TASK STATEMENT: Without reproducing any picture, copy the records word for word.

MATERIAL SHOWN:
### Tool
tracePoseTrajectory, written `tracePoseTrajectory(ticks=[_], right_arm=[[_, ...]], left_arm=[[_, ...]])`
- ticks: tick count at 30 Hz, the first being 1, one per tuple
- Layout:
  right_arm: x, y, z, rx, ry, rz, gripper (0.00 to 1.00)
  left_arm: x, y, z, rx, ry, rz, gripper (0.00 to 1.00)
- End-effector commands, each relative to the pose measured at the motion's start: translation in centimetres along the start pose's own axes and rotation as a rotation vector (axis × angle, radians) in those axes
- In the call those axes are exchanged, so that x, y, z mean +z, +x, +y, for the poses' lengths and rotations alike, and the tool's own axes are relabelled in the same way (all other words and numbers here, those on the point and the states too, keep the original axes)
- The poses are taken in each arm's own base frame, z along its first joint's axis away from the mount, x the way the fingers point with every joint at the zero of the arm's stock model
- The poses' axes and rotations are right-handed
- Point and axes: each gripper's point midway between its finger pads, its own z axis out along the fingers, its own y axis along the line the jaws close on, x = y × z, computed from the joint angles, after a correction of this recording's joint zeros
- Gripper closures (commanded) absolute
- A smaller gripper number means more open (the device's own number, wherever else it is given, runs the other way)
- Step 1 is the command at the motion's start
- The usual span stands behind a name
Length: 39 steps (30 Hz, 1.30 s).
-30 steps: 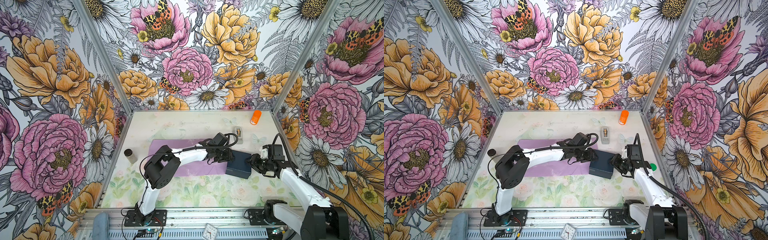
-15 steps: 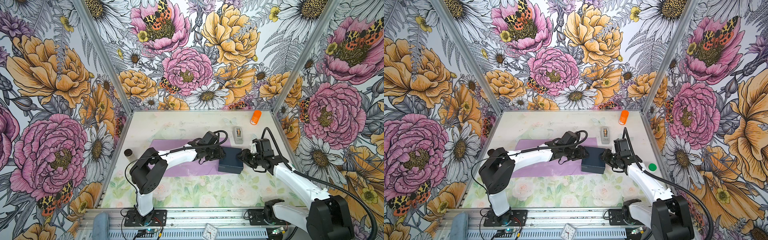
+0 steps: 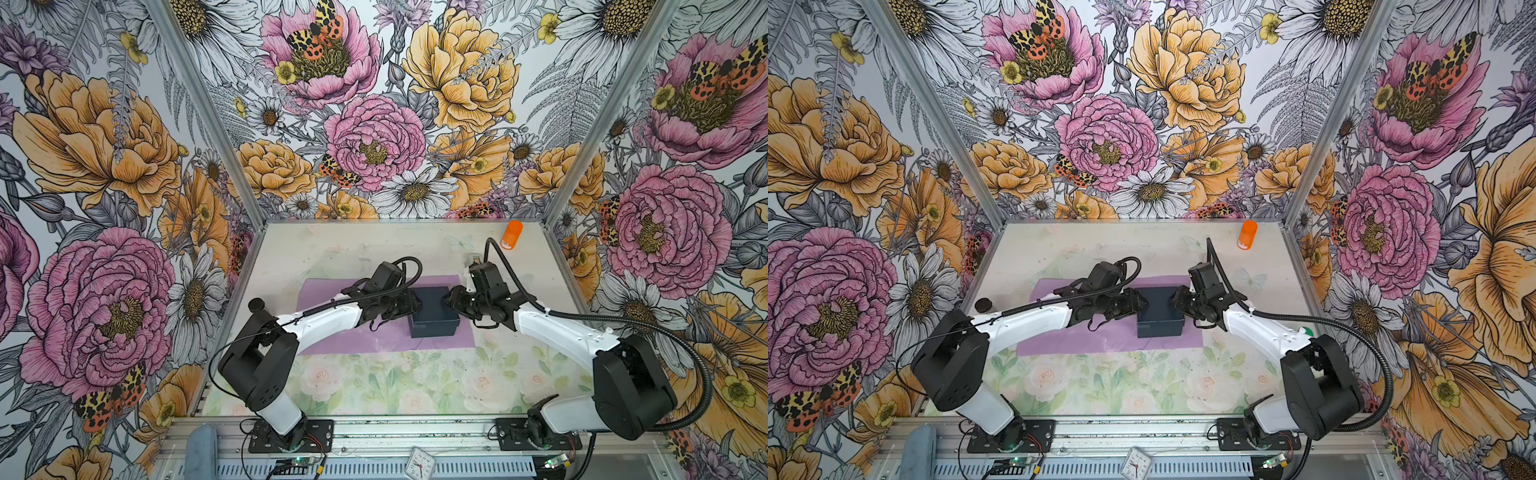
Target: Wrap the gift box in paper
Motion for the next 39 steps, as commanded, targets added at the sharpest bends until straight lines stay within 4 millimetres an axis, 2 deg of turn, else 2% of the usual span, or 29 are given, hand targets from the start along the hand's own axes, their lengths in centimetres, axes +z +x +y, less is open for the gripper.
tracePoseTrajectory(ticks=[1, 10, 14, 17, 21, 25, 29, 33, 39], right_arm=[[1.2, -0.3, 4.6, -0.053, -0.099, -0.006, 0.57], [4.6, 1.0, 9.9, -0.139, -0.136, 0.01, 0.58], [6.1, 1.6, 10.9, -0.161, -0.129, 0.022, 0.56], [6.8, 1.8, 10.9, -0.164, -0.122, 0.035, 0.49], [7.0, 2.1, 10.4, -0.16, -0.12, 0.057, 0.33], [7.6, 3.0, 9.7, -0.144, -0.12, 0.105, 0.3], [8.2, 4.0, 8.9, -0.128, -0.116, 0.15, 0.35], [7.9, 4.3, 7.3, -0.105, -0.097, 0.161, 0.43], [6.2, 4.1, 4.2, -0.075, -0.077, 0.157, 0.48]], left_arm=[[-2.3, -1.9, -2.0, 0.06, 0.102, -0.089, 0.52], [-5.6, -3.0, 5.3, -0.01, -0.03, -0.174, 0.52], [-6.2, -3.0, 9.3, -0.066, -0.11, -0.195, 0.51], [-6.7, -3.0, 12.0, -0.11, -0.159, -0.217, 0.47], [-7.1, -3.2, 13.9, -0.141, -0.181, -0.227, 0.37], [-6.5, -3.0, 14.4, -0.148, -0.169, -0.2, 0.36], [-5.3, -2.7, 13.8, -0.136, -0.141, -0.175, 0.4], [-3.9, -2.3, 12.5, -0.122, -0.108, -0.152, 0.46], [-1.6, -0.9, 9.1, -0.085, -0.065, -0.115, 0.48]])
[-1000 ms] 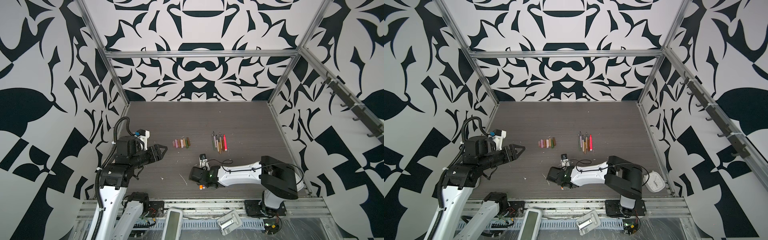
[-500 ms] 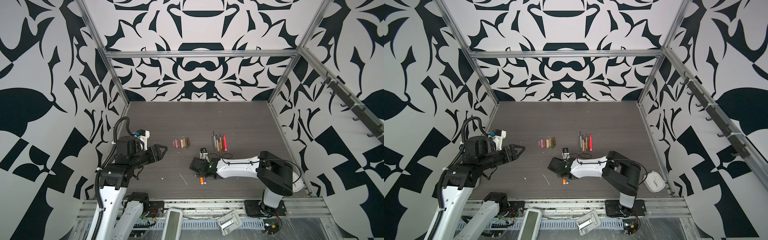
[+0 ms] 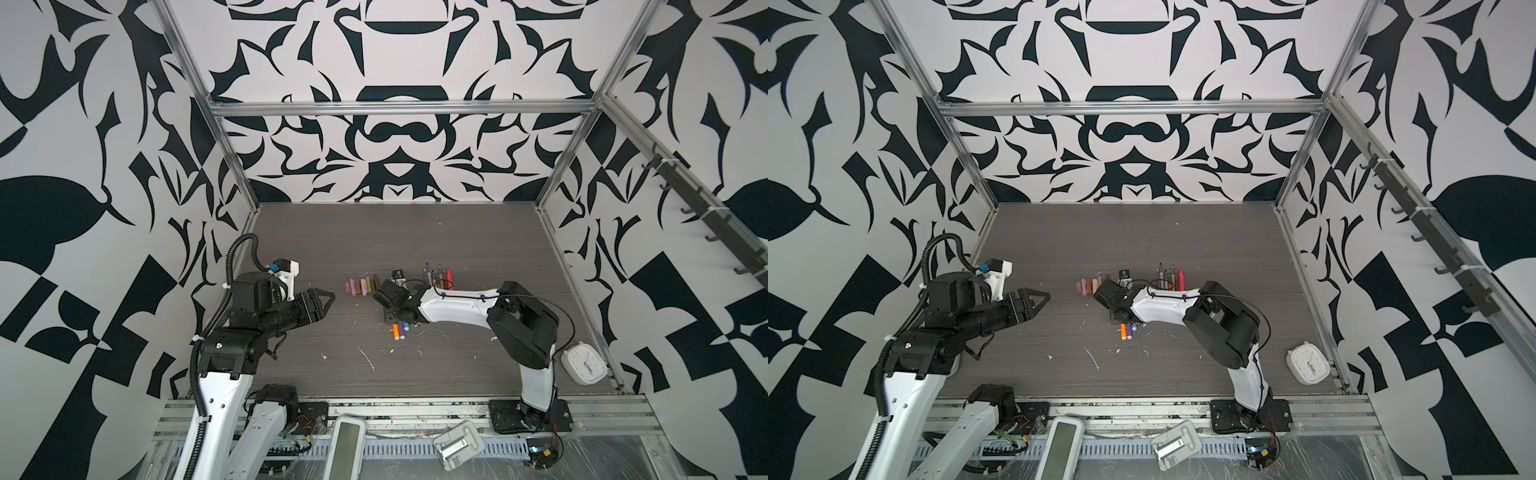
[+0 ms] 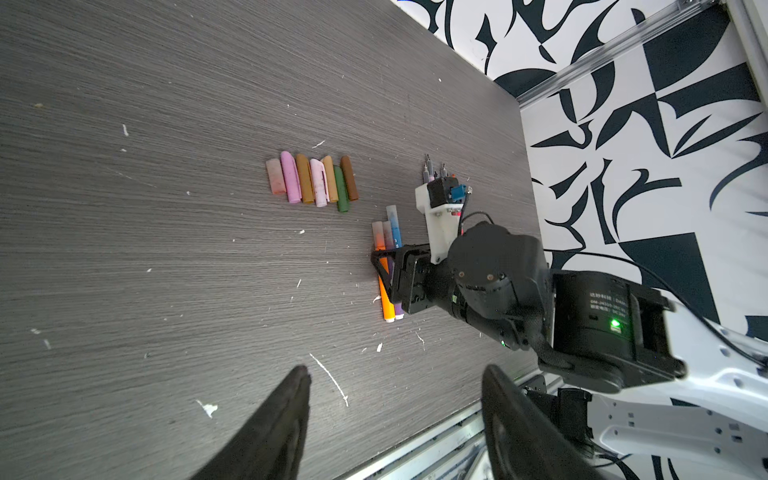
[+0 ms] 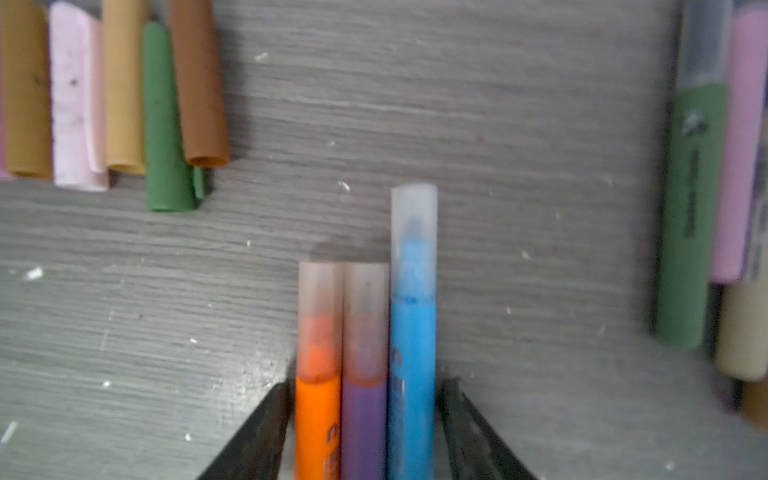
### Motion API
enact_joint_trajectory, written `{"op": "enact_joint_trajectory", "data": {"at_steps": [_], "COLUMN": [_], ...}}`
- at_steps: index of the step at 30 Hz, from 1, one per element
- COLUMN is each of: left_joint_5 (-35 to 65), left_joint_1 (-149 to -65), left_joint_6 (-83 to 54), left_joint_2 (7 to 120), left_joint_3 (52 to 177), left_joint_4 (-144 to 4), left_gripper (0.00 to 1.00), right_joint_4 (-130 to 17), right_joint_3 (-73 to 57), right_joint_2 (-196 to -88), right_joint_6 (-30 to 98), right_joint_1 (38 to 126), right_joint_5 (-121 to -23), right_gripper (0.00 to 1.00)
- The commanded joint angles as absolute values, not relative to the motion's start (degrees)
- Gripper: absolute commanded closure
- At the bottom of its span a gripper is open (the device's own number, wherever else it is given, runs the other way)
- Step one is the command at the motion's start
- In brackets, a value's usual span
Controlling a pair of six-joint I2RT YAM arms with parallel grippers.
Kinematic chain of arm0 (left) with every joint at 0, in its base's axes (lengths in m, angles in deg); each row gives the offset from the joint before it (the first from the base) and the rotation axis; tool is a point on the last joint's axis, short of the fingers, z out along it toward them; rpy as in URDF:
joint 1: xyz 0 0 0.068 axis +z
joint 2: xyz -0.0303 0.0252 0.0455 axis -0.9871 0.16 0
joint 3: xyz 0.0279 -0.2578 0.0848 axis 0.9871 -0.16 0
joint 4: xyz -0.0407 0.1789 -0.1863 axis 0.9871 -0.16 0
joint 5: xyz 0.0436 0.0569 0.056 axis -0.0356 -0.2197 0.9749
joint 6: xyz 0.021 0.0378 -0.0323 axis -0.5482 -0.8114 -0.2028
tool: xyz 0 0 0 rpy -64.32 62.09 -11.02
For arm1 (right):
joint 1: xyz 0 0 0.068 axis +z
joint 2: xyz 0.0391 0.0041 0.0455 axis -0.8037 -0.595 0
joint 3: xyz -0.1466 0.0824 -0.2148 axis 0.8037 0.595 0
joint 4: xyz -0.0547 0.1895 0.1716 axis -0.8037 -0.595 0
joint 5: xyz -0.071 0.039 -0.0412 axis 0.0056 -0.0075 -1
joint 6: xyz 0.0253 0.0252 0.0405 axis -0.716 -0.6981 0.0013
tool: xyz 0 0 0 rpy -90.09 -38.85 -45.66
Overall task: Open the pen caps
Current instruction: 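Lower the right gripper and grasp the blue marker's body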
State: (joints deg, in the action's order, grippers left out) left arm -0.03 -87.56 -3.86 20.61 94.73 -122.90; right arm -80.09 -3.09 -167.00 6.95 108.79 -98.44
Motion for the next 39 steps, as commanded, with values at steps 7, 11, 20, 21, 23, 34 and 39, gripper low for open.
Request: {"op": "enact_joint_trajectory", "data": {"at_steps": [7, 11, 20, 21, 23, 34, 39], "left_joint_5": [-1.0, -1.0, -0.8, -0.8, -0.8, -0.5, -0.4], "left_joint_1": [-87.3, -87.3, -87.2, -87.2, -87.2, -87.2, -87.2], "left_joint_6": [-4.4, -4.4, -4.4, -4.4, -4.4, -4.4, -4.4], "left_joint_2": [20.0, 19.8, 19.8, 19.8, 19.8, 19.6, 19.7], "left_joint_3": [94.1, 94.1, 94.1, 94.1, 94.1, 94.1, 94.1], "left_joint_4": [-123.4, -123.3, -123.3, -123.3, -123.3, -123.4, -123.4], "left_gripper": [0.32, 0.32, 0.32, 0.32, 0.32, 0.32, 0.32], "right_joint_4": [-81.5, -78.7, -78.4, -78.4, -78.8, -80.0, -80.8], "right_joint_3": [4.0, 9.6, 11.5, 11.2, 10.5, 8.3, 6.7], "right_joint_2": [-156.7, -151.2, -151.0, -151.4, -152.5, -156.5, -157.8], "right_joint_6": [7.6, 6.0, 6.1, 6.1, 6.4, 7.3, 8.4], "right_joint_1": [108.8, 108.8, 108.5, 108.5, 108.3, 107.6, 107.0], "right_joint_5": [-95.8, -95.0, -95.2, -95.1, -95.1, -95.1, -94.9], "right_gripper": [0.3, 0.41, 0.59, 0.6, 0.6, 0.61, 0.61]}}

SOLUTION FOR THIS TASK:
### Tool
tracePoseTrajectory, written `tracePoseTrajectory(ticks=[_], right_arm=[[_, ...]], left_arm=[[_, ...]])`
- ticks: tick count at 30 Hz, the first being 1, one per tuple
- Layout:
  right_arm: x, y, z, rx, ry, rz, gripper (0.00 to 1.00)
  left_arm: x, y, z, rx, ry, rz, gripper (0.00 to 1.00)
- End-effector commands, each relative to the pose measured at the motion's start: translation in centimetres along the start pose's own axes and rotation as a rotation vector (axis × angle, radians) in those axes
- In the call those axes are exchanged, so that x, y, z mean +z, +x, +y, for the poses' lengths and rotations alike, and the tool's own axes are relabelled in the same way (all other words and numbers here, those on the point and the states too, keep the original axes)
- The poses are taken in each arm's own base frame, z along its first joint's axis away from the mount, x the way the fingers point with every joint at the zero of the arm's stock model
- The poses' axes and rotations are right-handed
- Point and axes: each gripper's point midway between its finger pads, its own z axis out along the fingers, its own y axis along the line the jaws close on, x = y × z, computed from the joint angles, after a correction of this recording's joint zeros
- Gripper closures (commanded) absolute
- A smaller gripper number means more open (the device's own number, wherever else it is given, runs the other way)
- Step 1 is the command at the motion's start
- The usual span stands behind a name
Length: 39 steps (30 Hz, 1.30 s).
-30 steps: 
-15 steps: 
+0 steps: 
Target: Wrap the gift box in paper
Motion for the next 39 steps, as commanded, targets added at the sharpest bends until straight lines stay within 4 millimetres an axis, 2 deg of turn, else 2% of the usual span, or 29 are given, hand targets from the start along the hand's own axes, their lengths in centimetres, axes +z +x +y, less is open for the gripper.
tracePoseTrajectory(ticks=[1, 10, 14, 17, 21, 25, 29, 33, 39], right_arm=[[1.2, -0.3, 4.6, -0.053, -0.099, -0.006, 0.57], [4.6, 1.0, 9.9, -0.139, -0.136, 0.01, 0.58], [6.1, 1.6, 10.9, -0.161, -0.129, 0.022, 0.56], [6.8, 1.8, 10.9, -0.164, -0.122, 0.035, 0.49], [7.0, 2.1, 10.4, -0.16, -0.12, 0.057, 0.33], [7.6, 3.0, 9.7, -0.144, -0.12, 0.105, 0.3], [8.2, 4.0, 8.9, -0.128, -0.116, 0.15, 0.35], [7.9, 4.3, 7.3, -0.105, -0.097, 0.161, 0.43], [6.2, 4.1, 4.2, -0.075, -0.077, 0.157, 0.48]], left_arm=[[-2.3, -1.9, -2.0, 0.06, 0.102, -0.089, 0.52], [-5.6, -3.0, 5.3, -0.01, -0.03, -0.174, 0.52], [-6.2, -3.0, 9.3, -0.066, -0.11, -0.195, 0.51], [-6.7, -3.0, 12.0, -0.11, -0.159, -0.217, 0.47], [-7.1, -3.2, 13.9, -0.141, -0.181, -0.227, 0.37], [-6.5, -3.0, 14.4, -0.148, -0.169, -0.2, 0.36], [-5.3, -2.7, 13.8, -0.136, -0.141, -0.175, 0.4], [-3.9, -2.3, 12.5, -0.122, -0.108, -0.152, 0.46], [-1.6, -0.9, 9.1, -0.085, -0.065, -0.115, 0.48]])
[-1000 ms] 
[-500 ms] 
[+0 ms] 
[+0 ms] 
[+0 ms] 
### Motion API
enact_joint_trajectory, written `{"op": "enact_joint_trajectory", "data": {"at_steps": [_], "COLUMN": [_], ...}}`
- at_steps: index of the step at 30 Hz, from 1, one per element
- COLUMN is each of: left_joint_5 (-35 to 65), left_joint_1 (-149 to -65), left_joint_6 (-83 to 54), left_joint_2 (7 to 120), left_joint_3 (52 to 177), left_joint_4 (-144 to 4), left_gripper (0.00 to 1.00), right_joint_4 (-130 to 17), right_joint_3 (-73 to 57), right_joint_2 (-196 to -88), right_joint_6 (-30 to 98), right_joint_1 (38 to 126), right_joint_5 (-121 to -23), right_gripper (0.00 to 1.00)
- The commanded joint angles as absolute values, not relative to the motion's start (degrees)
- Gripper: absolute commanded closure
- At the bottom of its span a gripper is open (the device's own number, wherever else it is given, runs the other way)
- Step one is the command at the motion's start
- In brackets, a value's usual span
Controlling a pair of six-joint I2RT YAM arms with parallel grippers.
Kinematic chain of arm0 (left) with every joint at 0, in its base's axes (lengths in m, angles in deg); each row gives the offset from the joint before it (the first from the base) and the rotation axis; tool is a point on the last joint's axis, short of the fingers, z out along it toward them; rpy as in URDF:
joint 1: xyz 0 0 0.068 axis +z
joint 2: xyz -0.0303 0.0252 0.0455 axis -0.9871 0.16 0
joint 3: xyz 0.0279 -0.2578 0.0848 axis 0.9871 -0.16 0
joint 4: xyz -0.0407 0.1789 -0.1863 axis 0.9871 -0.16 0
joint 5: xyz 0.0436 0.0569 0.056 axis -0.0356 -0.2197 0.9749
joint 6: xyz 0.021 0.0378 -0.0323 axis -0.5482 -0.8114 -0.2028
tool: xyz 0 0 0 rpy -64.32 62.09 -11.02
For arm1 (right):
joint 1: xyz 0 0 0.068 axis +z
joint 2: xyz 0.0391 0.0041 0.0455 axis -0.8037 -0.595 0
joint 3: xyz -0.1466 0.0824 -0.2148 axis 0.8037 0.595 0
joint 4: xyz -0.0547 0.1895 0.1716 axis -0.8037 -0.595 0
joint 5: xyz -0.071 0.039 -0.0412 axis 0.0056 -0.0075 -1
joint 6: xyz 0.0253 0.0252 0.0405 axis -0.716 -0.6981 0.0013
tool: xyz 0 0 0 rpy -90.09 -38.85 -45.66
Overall task: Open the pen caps
Current instruction: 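Lower the right gripper and grasp the blue marker's body
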State: (joints deg, in the action's order, grippers left out) left arm -0.03 -87.56 -3.86 20.61 94.73 -122.90; right arm -80.09 -3.09 -167.00 6.95 108.79 -98.44
Motion for the next 39 steps, as commanded, with values at steps 7, 11, 20, 21, 23, 34 and 39, gripper low for open.
Request: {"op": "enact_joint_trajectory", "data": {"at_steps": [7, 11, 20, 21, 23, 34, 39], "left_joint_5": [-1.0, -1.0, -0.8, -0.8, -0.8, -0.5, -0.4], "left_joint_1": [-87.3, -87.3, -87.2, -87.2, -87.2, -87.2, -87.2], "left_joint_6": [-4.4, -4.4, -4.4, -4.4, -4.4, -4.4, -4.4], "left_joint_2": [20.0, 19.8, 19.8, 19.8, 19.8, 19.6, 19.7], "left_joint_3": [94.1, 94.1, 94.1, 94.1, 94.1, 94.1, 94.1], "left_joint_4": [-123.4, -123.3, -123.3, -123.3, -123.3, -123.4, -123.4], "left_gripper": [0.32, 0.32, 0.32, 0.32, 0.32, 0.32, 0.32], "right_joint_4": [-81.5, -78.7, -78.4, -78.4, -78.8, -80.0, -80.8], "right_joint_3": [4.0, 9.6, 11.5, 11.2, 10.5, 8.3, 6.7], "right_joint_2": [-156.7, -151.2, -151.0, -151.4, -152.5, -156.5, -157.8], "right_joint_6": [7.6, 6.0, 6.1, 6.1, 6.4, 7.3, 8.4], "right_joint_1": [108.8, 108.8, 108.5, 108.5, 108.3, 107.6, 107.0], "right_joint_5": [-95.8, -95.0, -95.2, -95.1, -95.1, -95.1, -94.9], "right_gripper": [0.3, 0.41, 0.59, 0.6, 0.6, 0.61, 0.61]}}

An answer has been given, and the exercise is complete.